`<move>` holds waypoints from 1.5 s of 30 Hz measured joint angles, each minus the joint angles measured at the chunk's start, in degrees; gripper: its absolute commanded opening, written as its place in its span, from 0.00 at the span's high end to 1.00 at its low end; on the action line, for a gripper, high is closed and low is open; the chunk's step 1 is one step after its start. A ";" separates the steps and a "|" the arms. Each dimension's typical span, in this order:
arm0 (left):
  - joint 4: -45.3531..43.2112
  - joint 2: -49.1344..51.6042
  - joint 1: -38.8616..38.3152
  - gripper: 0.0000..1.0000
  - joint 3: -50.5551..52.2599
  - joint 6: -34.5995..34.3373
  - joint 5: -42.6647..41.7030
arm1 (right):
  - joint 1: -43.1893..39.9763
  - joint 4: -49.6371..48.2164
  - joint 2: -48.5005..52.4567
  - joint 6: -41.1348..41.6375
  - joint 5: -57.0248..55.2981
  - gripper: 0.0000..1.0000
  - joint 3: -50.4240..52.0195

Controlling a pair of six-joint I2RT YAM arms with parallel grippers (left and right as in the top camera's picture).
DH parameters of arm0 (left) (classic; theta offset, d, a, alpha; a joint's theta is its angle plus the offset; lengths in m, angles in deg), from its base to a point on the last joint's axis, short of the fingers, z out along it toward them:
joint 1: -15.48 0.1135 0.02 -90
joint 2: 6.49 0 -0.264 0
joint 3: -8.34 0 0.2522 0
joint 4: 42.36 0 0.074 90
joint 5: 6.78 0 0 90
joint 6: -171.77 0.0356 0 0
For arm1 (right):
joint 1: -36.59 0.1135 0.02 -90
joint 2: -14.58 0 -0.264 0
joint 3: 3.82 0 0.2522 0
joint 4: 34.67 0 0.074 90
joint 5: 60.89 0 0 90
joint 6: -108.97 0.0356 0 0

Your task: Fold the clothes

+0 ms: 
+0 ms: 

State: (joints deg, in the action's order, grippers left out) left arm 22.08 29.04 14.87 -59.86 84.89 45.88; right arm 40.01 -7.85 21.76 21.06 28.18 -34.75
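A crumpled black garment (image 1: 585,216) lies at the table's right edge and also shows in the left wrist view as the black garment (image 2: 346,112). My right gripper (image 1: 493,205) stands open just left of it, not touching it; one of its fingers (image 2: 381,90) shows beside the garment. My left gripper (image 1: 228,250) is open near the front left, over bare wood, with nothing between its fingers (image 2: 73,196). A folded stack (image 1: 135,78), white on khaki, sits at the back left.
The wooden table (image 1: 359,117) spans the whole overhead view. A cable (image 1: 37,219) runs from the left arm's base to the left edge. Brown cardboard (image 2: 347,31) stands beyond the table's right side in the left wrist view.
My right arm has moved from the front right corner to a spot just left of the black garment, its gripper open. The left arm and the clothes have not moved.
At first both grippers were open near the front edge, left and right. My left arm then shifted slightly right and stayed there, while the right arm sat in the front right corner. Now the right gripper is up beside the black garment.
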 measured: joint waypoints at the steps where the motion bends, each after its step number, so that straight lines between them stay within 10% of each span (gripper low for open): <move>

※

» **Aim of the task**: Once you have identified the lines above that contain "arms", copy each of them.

» **Task answer**:
`<move>` holds waypoints from 1.5 s of 30 Hz measured joint angles, each minus the joint angles measured at the chunk's start, in degrees; gripper: its absolute commanded opening, written as its place in its span, from 0.00 at the span's high end to 1.00 at its low end; on the action line, for a gripper, high is closed and low is open; the chunk's step 1 is one step after its start. A ";" separates the steps and a "|" the arms. Each dimension's typical span, in this order:
Controlling a pair of six-joint I2RT YAM arms with parallel grippers (left and right as in the top camera's picture).

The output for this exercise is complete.